Здесь нет порядка и уюта, которые царят в моем доме в старинном русском городке или в квартире, которую мы раньше делили с Айгюль. Это, скорее, военный лагерь: большинство вещей не распаковано, даже на кухне я использую только холодильник и микроволновку. Я почти не готовлю и похудела так, что фанатки диет повесились бы от зависти.
Я забочусь о своей красоте, как и раньше. Не ради себя — я должна хорошо выглядеть для него, хоть мы видимся пока редко и недолго.

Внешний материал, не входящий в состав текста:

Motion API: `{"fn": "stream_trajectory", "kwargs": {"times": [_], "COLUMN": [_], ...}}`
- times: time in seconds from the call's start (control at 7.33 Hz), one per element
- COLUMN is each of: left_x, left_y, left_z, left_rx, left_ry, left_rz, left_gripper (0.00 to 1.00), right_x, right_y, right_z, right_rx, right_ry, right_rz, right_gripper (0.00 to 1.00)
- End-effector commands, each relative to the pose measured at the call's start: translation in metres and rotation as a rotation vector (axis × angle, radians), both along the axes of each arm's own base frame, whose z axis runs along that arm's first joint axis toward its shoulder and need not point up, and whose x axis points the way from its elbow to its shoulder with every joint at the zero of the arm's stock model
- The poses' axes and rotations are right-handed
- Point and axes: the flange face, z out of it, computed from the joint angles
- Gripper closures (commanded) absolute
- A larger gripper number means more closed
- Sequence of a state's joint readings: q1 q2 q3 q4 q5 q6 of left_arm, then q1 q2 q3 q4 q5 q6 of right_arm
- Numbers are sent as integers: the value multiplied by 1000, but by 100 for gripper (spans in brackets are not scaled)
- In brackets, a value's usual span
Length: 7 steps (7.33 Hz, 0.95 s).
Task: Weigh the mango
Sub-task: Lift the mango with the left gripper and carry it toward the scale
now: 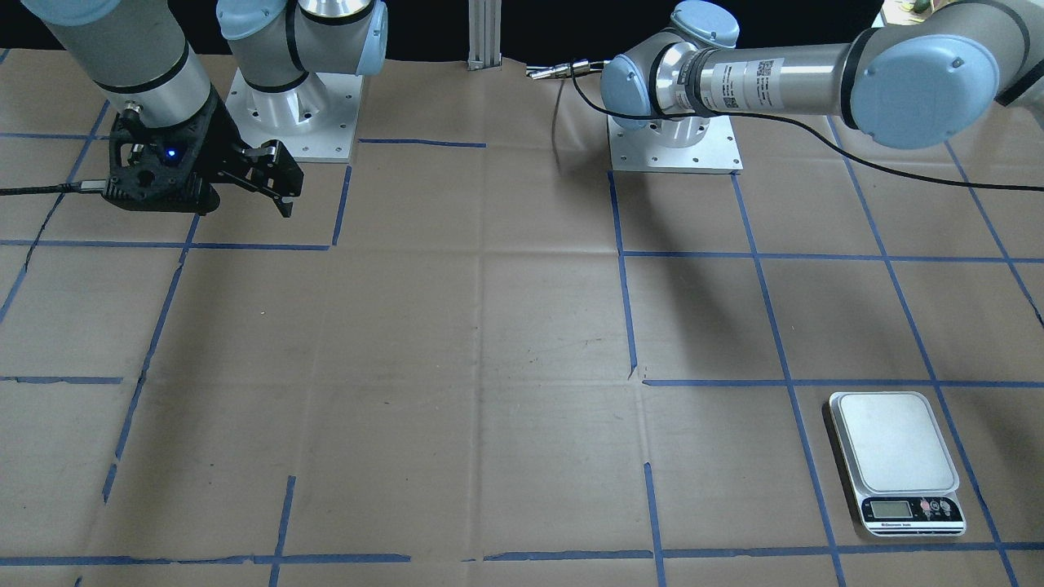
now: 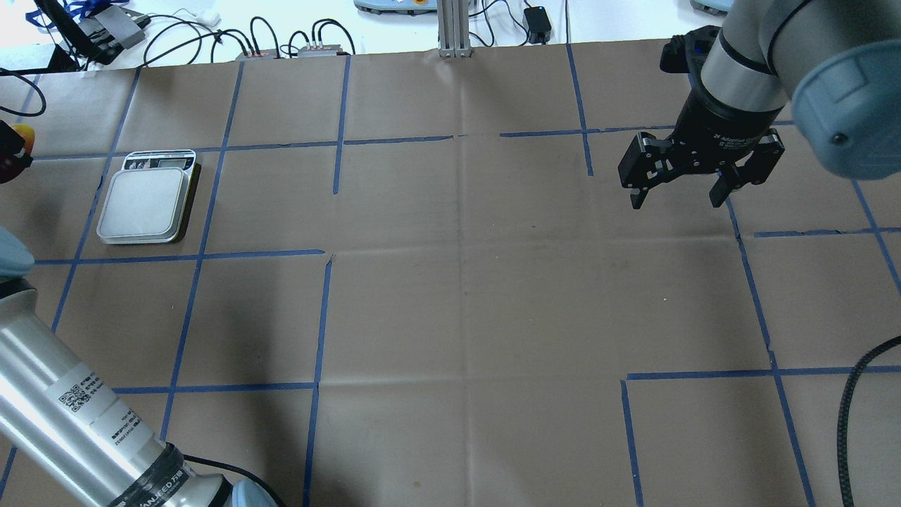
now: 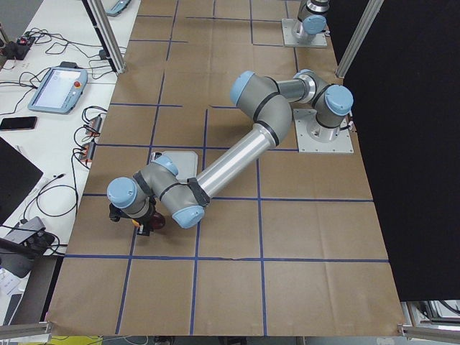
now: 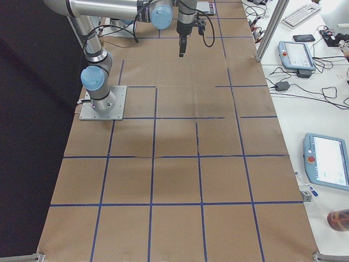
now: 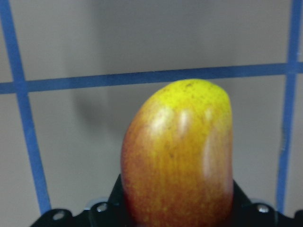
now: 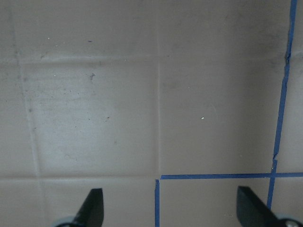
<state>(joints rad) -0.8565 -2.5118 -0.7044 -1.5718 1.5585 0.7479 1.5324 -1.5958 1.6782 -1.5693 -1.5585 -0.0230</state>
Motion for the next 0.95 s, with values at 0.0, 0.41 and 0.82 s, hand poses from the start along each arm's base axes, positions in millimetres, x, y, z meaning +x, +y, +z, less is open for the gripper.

Впрочем, у меня хватает и других дел помимо ухода за собой. Я навсегда запомнила странный взгляд, которым меня окинул Студнев-пер во время нашей первой встречи после моего возвращения с Цейлона. Я не сразу поняла смысл этого взгляда, но вскоре сообразила: отцу Сычика не нравится, что я оказываюсь рядом, когда с близкими ему людьми случаются несчастья.
Подумав, я решила, что мне это тоже не нравится. К счастью, именно в тот миг на горизонте появились люди, желавшие взять напрокат мои брюлики — не подарок Виктора, а те, что я заработала раньше. Получив деньги и все обдумав, я позвонила Пахомычу и попросила помочь нанять толкового мента или частного сыщика. Тот согласился.

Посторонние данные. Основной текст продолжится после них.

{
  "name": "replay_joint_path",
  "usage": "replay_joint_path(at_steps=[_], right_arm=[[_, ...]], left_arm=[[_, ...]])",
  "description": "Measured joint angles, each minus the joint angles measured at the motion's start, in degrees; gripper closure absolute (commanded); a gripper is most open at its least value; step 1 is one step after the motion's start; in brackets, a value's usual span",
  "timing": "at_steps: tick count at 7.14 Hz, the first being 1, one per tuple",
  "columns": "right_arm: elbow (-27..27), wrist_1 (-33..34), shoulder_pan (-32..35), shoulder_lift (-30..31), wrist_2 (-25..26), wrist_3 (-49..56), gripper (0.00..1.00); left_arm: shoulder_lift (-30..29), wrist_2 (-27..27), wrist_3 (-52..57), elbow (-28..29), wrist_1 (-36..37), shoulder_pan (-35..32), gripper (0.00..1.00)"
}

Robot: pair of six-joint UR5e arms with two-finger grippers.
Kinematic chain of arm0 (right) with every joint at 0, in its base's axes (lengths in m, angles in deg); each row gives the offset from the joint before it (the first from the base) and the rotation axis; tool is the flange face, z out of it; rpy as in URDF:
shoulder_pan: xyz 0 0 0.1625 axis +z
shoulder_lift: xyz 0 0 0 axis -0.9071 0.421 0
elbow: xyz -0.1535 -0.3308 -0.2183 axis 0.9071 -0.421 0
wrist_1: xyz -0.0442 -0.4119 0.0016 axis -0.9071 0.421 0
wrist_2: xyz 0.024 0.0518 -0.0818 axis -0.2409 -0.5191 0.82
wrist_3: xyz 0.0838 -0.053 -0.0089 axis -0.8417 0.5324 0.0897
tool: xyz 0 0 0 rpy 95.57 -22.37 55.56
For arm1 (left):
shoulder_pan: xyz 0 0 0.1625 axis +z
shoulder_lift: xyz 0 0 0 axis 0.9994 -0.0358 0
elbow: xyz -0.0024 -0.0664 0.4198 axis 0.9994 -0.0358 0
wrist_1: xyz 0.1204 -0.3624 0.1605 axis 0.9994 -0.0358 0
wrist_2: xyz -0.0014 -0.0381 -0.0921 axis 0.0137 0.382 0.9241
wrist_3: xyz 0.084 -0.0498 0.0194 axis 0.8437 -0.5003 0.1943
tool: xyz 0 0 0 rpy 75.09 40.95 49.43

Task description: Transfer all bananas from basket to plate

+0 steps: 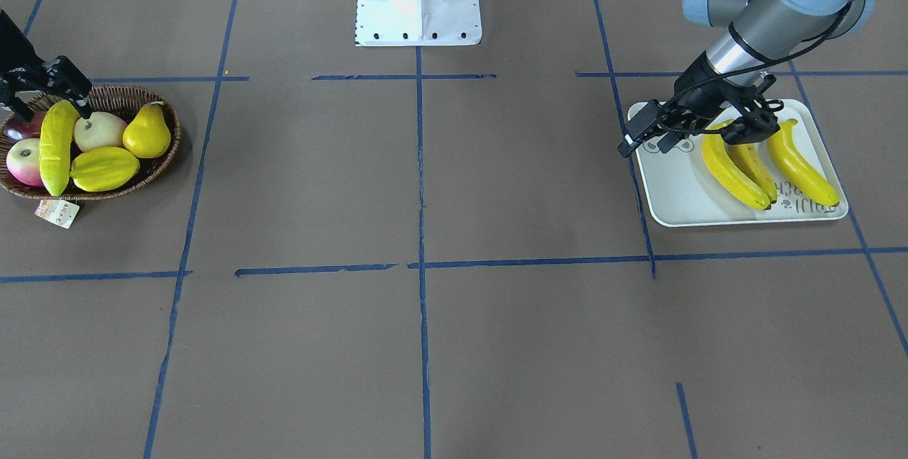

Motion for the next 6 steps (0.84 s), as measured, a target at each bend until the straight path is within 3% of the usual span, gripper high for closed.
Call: replay_joint_path(at_steps=[2, 3, 6], right_arm=[[-2.3, 0.0, 0.0, 0.1, -0.5, 0.0, 0.03], [-2.8, 0.1, 0.0, 0.3, -0.6, 0.1, 0.17], [-3.2, 0.1, -0.1, 0.7, -1.2, 0.2, 0.79]], left_arm=[[-0.1, 0.0, -0.1, 0.1, -0.1, 0.0, 0.00], [-0.2, 0.0, -0.1, 0.1, -0.1, 0.0, 0.00], [-0.2, 0.0, -0.1, -0.1, -0.1, 0.1, 0.00]])
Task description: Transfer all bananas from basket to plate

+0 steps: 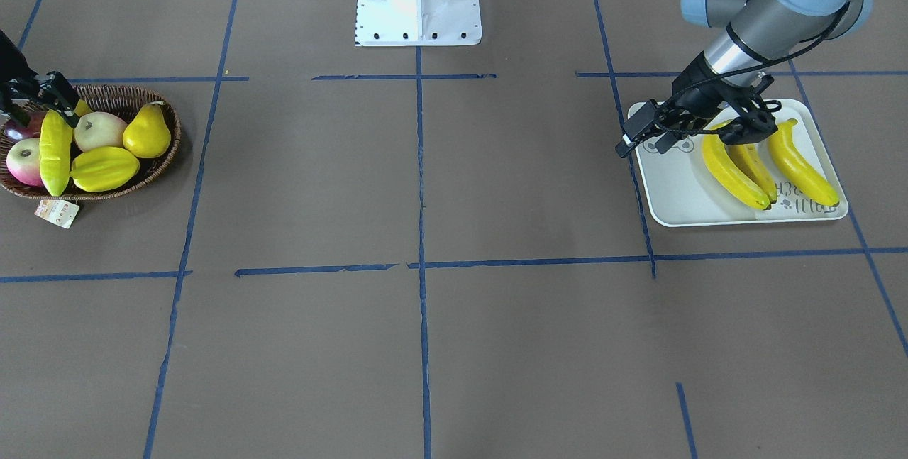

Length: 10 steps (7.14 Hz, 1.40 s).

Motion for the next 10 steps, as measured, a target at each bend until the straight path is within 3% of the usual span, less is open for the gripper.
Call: replay_joint_path(at_steps=[1, 2, 4, 8, 10], right_arm=[[0.0, 0.0, 0.0, 0.0, -0.4, 0.1, 0.94], [0.1, -0.1, 0.0, 0.0, -1.1, 0.3, 0.99], [1.3, -0.1, 1.0, 0.1, -3.8, 0.4, 0.99], [3.0, 0.1, 18.6, -0.7, -22.6, 8.8, 0.99], [3.2, 0.6, 21.3, -6.8, -27.1, 8.2, 0.99]], left_arm=[[0.0, 0.0, 0.0, 0.0, 0.0, 0.0, 0.00], [-0.1, 0.0, 0.0, 0.1, 0.0, 0.0, 0.00], [-0.1, 0.0, 0.0, 0.3, 0.0, 0.0, 0.00], [-1.2, -0.2, -0.9, 0.9, 0.0, 0.7, 0.00], [-3.3, -0.3, -3.0, 1.0, 0.0, 1.6, 0.00]])
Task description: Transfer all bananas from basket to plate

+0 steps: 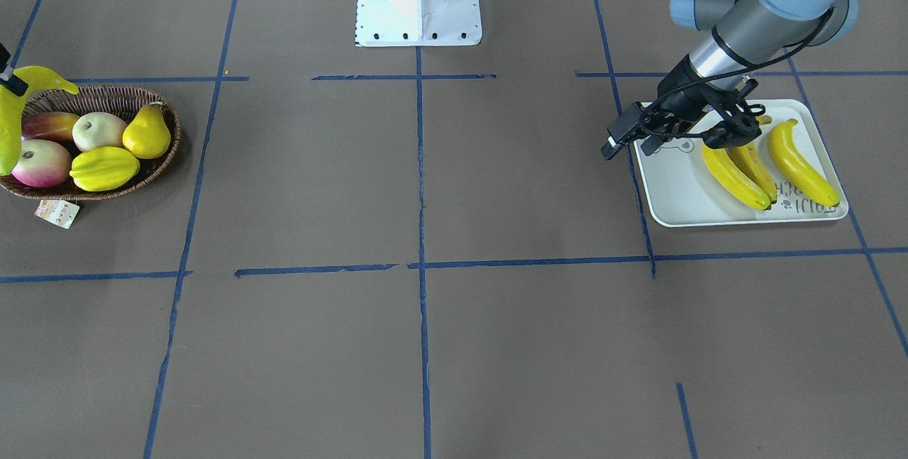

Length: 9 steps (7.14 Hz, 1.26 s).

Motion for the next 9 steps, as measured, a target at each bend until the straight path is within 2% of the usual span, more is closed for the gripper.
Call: replay_joint_path(at_steps=[2, 4, 7, 9], right_arm=[[-0.2, -0.1, -3.3, -8.3, -1.9, -8.1, 0.99], [0.0, -0.6, -10.9, -17.9, 1.9, -22.1, 0.99], [1.1, -0.7, -26.6, -29.3, 18.2, -37.5, 0.99], [1.5, -0.6, -37.3, -33.3, 30.2, -40.1, 0.99]], left_arm=[[-4.4, 0.0, -5.7, 0.5, -0.3, 1.1, 0.00], [-9.2, 0.1, -12.6, 0.6, -0.7, 2.0, 0.00], [-14.4, -2.2, -21.2, 0.4, -2.6, 4.6, 0.00], [-16.4, -6.4, -24.1, 0.4, -4.1, 8.3, 0.00]])
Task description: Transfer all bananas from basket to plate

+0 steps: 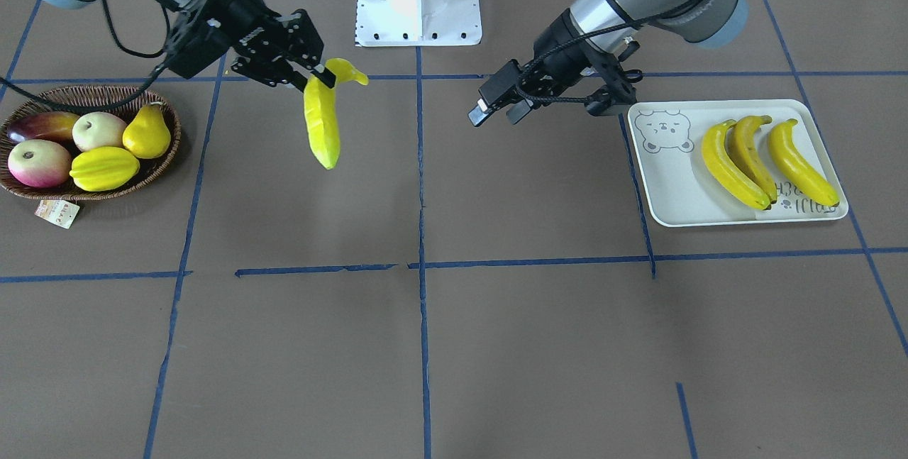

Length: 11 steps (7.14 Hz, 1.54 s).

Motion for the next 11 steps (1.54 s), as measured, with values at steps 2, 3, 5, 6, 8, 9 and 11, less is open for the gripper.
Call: replay_joint_path(at_steps=[2, 3, 5, 6, 8, 9, 11], right_arm=[[-0.3, 0.5, -9.3, -3.6, 9.5, -0.4, 0.99], [-0.5, 0.7, -12.8, -4.8, 13.2, -0.4, 0.98], [-0.7, 0.8, -15.5, -6.3, 16.3, -0.5, 0.99], [-0.8, 0.8, -15.8, -6.5, 16.7, -0.5, 0.99], [-0.6, 0.7, -15.7, -6.7, 16.8, -0.5, 0.99], [-0.6, 0.7, -15.6, -6.7, 16.9, -0.5, 0.99], [-0.6, 0.7, -15.3, -6.7, 16.9, -0.5, 0.99]], left_arm=[[-2.0, -1.4, -0.5, 0.1, -0.2, 2.2, 0.00], [-2.9, -1.7, -0.6, 0.1, -0.2, 3.0, 0.01], [-3.6, -2.4, -0.5, 0.3, -0.2, 5.4, 0.01], [-3.8, -3.5, -0.4, 0.4, -0.2, 6.9, 0.01], [-3.9, -4.6, -0.3, 0.3, -0.3, 8.6, 0.01], [-3.9, -4.7, -0.4, 0.2, -0.3, 8.8, 0.01], [-3.7, -4.7, -0.4, -0.6, -0.3, 8.9, 0.04]])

Игорь Рукояткин не выглядел крутым, но оказался очень жестким, толковым и цепким мужиком. Поначалу он, не буду скромничать, офигел от моей внешности, но в последнее время смотрит на меня немного иначе — и, пожалуй, даже более жадно, чем прежде. Мне это приятно, врать не стану. Кроме того, влюбленный пес служит лучше, чем равнодушный. Как бы то ни было, отвечать на его ухаживания я, конечно же, не намерена.
Расследование Рукояткина выявило интересные вещи, о которых Виктору знать пока было рано.
Во-первых, семейный доктор Виктора не исчез в неизвестном направлении, а сгорел в собственном доме через три дня после того, как с моим любимым случилось несчастье. Итальянская полиция выяснила, что доктор был уже мертв, когда его дом загорелся, причем погиб не своей смертью. Значит, Виктору прописали вредные лекарства и поставили неверный диагноз не случайно, а намеренно — надо полагать, за астрономическую сумму. Однако ни на счетах покойного врача, ни среди руин его дома таких денег не нашли.